Nichols: Transformational change is on the way

Legal regulators must not be “overly risk adverse” in supporting the use of technology, given its importance, the director of regulation and policy at the Legal Services Board (LSB) has said.

Chris Nichols said that in a future legal services market which was more “disrupted and automated”, regulators would have to “think expansively” about how to strike the right balance.

The sector was “not renowned for being at the forefront of technology and innovation”, but “things had moved on” with the pandemic, which had helped accelerate the adoption of technology.

“We haven’t yet had the truly disruptive innovation seen in other sectors, but there is a growing feeling that transformational change is on the way.”

Speaking at a Westminster Legal Policy Forum seminar on legal tech, Mr Nichols said regulation was regarded by many technology providers as a “barrier to innovation”.

The LSB believed regulators must be “active in supporting innovation” and ensure that “unnecessary barriers” were removed. They should also understand consumer needs in terms of technology.

He said joint research by the LSB and Solicitors Regulation Authority, which would be published shortly, found that the public and profession “shared concerns” about data security and cybercrime, and wanted clarity in regulatory standards.

Mr Nichols called for “more active collaboration” between lawyers, innovators, regulators and the government, saying that a collaborative approach should be the default position.

Regulatory safeguards should address risk, but “given the importance of supporting technology, I don’t think we can be overly risk averse”.

He predicted that “changes round the edges” of regulatory frameworks would not be enough in the future, and regulators would need to “think expansively” about how to strike the right balance.

Mr Nichols said everything regulators did in terms of technology needed to be “underpinned by the right mindset”, one that was open to doing things “differently and better”.

He added: “Because the status quo is not working for so many people, we cannot view change simply as a risk to be mitigated”.

Rob Hosier, executive board member of the UK Legal Technology Association, told a later panel session that he regarded commercial law firms as “reasonable providers of innovation, especially in the last five years”, with the larger firms setting up digital innovation teams.

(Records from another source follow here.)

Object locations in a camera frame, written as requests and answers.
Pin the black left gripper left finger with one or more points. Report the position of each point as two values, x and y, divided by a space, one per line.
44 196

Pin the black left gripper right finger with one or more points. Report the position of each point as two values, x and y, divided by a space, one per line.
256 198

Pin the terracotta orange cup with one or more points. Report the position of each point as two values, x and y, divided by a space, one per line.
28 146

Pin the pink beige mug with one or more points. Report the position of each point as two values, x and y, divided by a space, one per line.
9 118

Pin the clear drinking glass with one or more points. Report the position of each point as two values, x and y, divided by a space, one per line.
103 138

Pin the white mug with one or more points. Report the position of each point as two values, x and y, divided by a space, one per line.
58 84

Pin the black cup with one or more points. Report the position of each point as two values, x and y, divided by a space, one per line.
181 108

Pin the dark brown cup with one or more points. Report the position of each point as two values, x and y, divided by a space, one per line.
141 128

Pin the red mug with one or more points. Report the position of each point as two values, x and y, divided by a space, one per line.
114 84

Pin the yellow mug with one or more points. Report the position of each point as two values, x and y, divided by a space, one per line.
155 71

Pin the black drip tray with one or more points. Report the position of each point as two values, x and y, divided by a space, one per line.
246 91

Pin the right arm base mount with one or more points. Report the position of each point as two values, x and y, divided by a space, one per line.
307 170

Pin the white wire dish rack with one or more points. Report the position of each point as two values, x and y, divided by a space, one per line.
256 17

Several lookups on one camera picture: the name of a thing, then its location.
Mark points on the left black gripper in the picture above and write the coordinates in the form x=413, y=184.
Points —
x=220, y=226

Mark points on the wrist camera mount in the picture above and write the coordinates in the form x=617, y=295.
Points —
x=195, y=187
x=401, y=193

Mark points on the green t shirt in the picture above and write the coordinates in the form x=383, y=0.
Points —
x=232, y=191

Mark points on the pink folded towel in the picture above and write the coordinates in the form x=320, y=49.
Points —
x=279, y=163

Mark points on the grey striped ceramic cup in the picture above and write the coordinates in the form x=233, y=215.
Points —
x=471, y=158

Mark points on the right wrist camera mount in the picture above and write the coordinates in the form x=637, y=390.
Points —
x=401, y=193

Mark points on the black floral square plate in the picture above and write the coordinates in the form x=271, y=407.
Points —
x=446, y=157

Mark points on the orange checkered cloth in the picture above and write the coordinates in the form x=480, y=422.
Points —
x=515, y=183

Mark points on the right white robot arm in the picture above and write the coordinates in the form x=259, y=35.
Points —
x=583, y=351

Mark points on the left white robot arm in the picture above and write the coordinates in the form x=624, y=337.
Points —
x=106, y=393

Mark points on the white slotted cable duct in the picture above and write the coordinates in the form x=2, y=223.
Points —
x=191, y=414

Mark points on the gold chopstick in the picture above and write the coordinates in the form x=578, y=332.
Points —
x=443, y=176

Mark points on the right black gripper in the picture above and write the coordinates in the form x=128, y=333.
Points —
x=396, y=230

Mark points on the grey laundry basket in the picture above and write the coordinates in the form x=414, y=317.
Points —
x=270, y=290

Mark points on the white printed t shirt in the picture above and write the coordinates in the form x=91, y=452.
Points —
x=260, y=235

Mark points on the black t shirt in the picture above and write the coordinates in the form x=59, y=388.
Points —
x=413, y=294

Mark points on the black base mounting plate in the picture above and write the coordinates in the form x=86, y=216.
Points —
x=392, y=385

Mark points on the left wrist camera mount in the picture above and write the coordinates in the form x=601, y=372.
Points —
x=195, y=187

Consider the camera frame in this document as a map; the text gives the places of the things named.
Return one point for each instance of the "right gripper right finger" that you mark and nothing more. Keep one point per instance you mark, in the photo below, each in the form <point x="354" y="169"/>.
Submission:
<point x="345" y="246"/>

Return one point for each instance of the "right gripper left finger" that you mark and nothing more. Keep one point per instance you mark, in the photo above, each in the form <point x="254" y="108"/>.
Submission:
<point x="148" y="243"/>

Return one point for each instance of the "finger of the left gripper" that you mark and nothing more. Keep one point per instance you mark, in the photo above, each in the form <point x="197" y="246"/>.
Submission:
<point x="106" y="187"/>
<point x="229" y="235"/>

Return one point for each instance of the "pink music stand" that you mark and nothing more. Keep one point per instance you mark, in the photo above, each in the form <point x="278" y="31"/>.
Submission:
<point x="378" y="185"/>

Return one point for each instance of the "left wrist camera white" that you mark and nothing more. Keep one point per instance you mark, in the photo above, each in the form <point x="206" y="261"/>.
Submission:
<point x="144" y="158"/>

“The big gap is in consumer areas of law, where innovation is still staggeringly slow. The products are not there.”

Mr Hosier said the managers of small firms had caseloads to service and lacked the time and resources to discuss different technology options.

However, he said technology could be used to mitigate risk and could lead to reduced professional indemnity insurance premiums.

Julia Salasky, chief executive of law firm data and operations platform Legl, said the “driving force” behind technology was not regulation, but servicing the market, and tech companies could not exist as “non-commercial” enterprises.

“One of the difficult things about the justice system is that a lot of people will not be able to access legal services if small firms go out of business.

“Where is the government support for those areas where technology is not commercially viable?”

Ms Salasky said technology should be thought about less in terms of “what can we do to transform the industry?” and more in terms of “what are the core problems that tech can solve?”

She added: “Sometimes we can solve problems that might not be spotted by those coming into the industry with a top-down approach.”